The plan consists of:

  • Technical standards on digital communications for the new system
  • Adequate broadband infrastructure for 9-1-1 centers
  • Location accuracy to make sure the Next-Gen system has accurate location information, which is still a “challenge to be overcome,” Genachowski said.
  • Funding to pay for the system’s upgrade. “It will cost money to take 9-1-1 from where it is to where it should be,” he said.
  • A governance framework to manage and integrate emergency services between state and local 9-1-1 authorities and federal agencies.

Analog communications in a broadband world

The other pillar of FCC’s emergency communications plans is a national mobile broadband public-safety network for first responders.

Now, public safety officials are saddled with “old-fashioned” analog phones, Genachowski said. “If a firefighter — before they go into a burning building — wants to download and view floor plans of the building … in a broadband world, it’s not that hard to imagine that that should be possible. It’s not possible today.”

Getting a national mobile broadband public safety network built is a “very high priority” for the FCC, he said, as well as being the subject of recent Congressional activity and a key recommendation of the 9/11 Commission set up after the 2001 terror attacks.

Why now?

Efforts to update emergency communications quickened after 9/11, but actually stretch back some 25 years — all without much to show for it.

But Genachowski said a confluence of factors make the agency’s current efforts more likely to stick now.

“I think that the desire and demand to make this shift has increased very significantly in the last two or three years as people, themselves, switch to next-generation technologies,” he said.

For example, as little as five years ago, the average American was sending only about two text messages per day. Now they send about 20. And smartphone-wielding teenagers, on average, send 100. Even his mother is now texting and sending photos via cell phone, Genachowski added.

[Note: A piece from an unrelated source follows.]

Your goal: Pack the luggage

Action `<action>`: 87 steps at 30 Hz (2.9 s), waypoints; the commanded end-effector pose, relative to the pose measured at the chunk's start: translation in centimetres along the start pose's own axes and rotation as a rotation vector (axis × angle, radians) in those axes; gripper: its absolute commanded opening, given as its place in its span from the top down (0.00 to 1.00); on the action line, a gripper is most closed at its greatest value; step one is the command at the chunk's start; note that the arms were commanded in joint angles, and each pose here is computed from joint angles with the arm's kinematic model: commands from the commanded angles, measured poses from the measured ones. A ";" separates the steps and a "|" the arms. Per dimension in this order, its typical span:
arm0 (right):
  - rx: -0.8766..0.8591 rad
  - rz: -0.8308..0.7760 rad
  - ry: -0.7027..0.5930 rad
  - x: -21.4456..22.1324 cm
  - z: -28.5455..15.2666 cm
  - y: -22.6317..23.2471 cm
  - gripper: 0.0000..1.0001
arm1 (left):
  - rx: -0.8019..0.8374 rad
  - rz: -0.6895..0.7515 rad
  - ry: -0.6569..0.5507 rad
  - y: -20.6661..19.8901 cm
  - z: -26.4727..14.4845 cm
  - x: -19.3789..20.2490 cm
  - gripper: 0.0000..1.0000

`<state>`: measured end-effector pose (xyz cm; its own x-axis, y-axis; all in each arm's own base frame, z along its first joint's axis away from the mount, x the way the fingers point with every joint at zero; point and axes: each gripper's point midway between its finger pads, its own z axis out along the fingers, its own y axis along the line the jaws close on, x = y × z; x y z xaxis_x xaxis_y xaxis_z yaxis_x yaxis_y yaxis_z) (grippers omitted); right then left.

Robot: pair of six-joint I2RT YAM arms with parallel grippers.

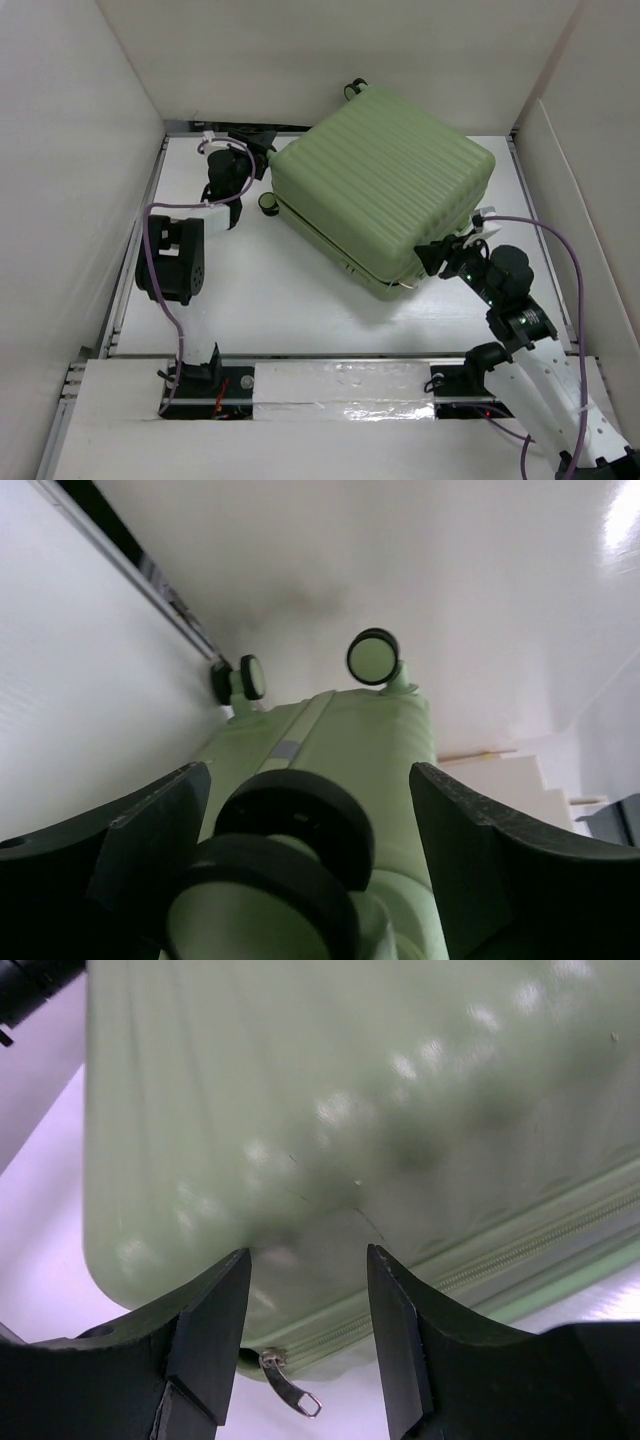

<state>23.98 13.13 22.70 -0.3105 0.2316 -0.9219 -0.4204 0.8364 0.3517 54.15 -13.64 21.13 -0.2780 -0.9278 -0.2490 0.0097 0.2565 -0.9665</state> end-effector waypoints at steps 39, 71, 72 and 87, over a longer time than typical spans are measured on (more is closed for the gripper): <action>-0.031 -0.112 -0.059 -4.3 3.9 0.6 0.51 | 0.109 0.215 -0.320 -7.3 -15.9 -6.9 0.75; -0.206 0.018 0.050 6.9 0.7 1.4 0.63 | -0.052 0.247 -0.439 -5.2 -18.2 -9.0 0.25; -0.210 0.013 0.039 6.9 0.8 1.4 0.63 | -0.038 0.247 -0.448 -5.8 -18.5 -9.1 0.23; -0.118 0.051 0.044 9.5 1.4 -1.0 0.58 | 0.222 0.314 -0.228 -8.3 -23.4 -0.2 1.00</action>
<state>22.08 15.43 13.78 -0.3919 0.2245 -0.8922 -0.5173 0.7482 0.4155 32.83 -8.23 31.71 0.0325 -0.8605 -0.5084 0.2149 0.5028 -0.8373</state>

In addition, the commissioner pointed to recent congressional activity, such as a recent vote in the Senate Commerce committee that would help fund a national mobile network with voluntary incentive auctions of broadband spectrum

Spectrum auctions would free up arcs of the spectrum, already taxed by the increased use of mobile devices, such as smartphones and tablet computers.

“We have a window now,” he said because commercial companies are building out their own 4G networks, so it would only make sense that federal efforts would dovetail with those.

“We’re heading into a world of a real spectrum crunch and congestion and service for consumers that will not only be unsatisfactory,” he said, “but that will be a drain on our mobile economy — one of the bright spots in our economy.”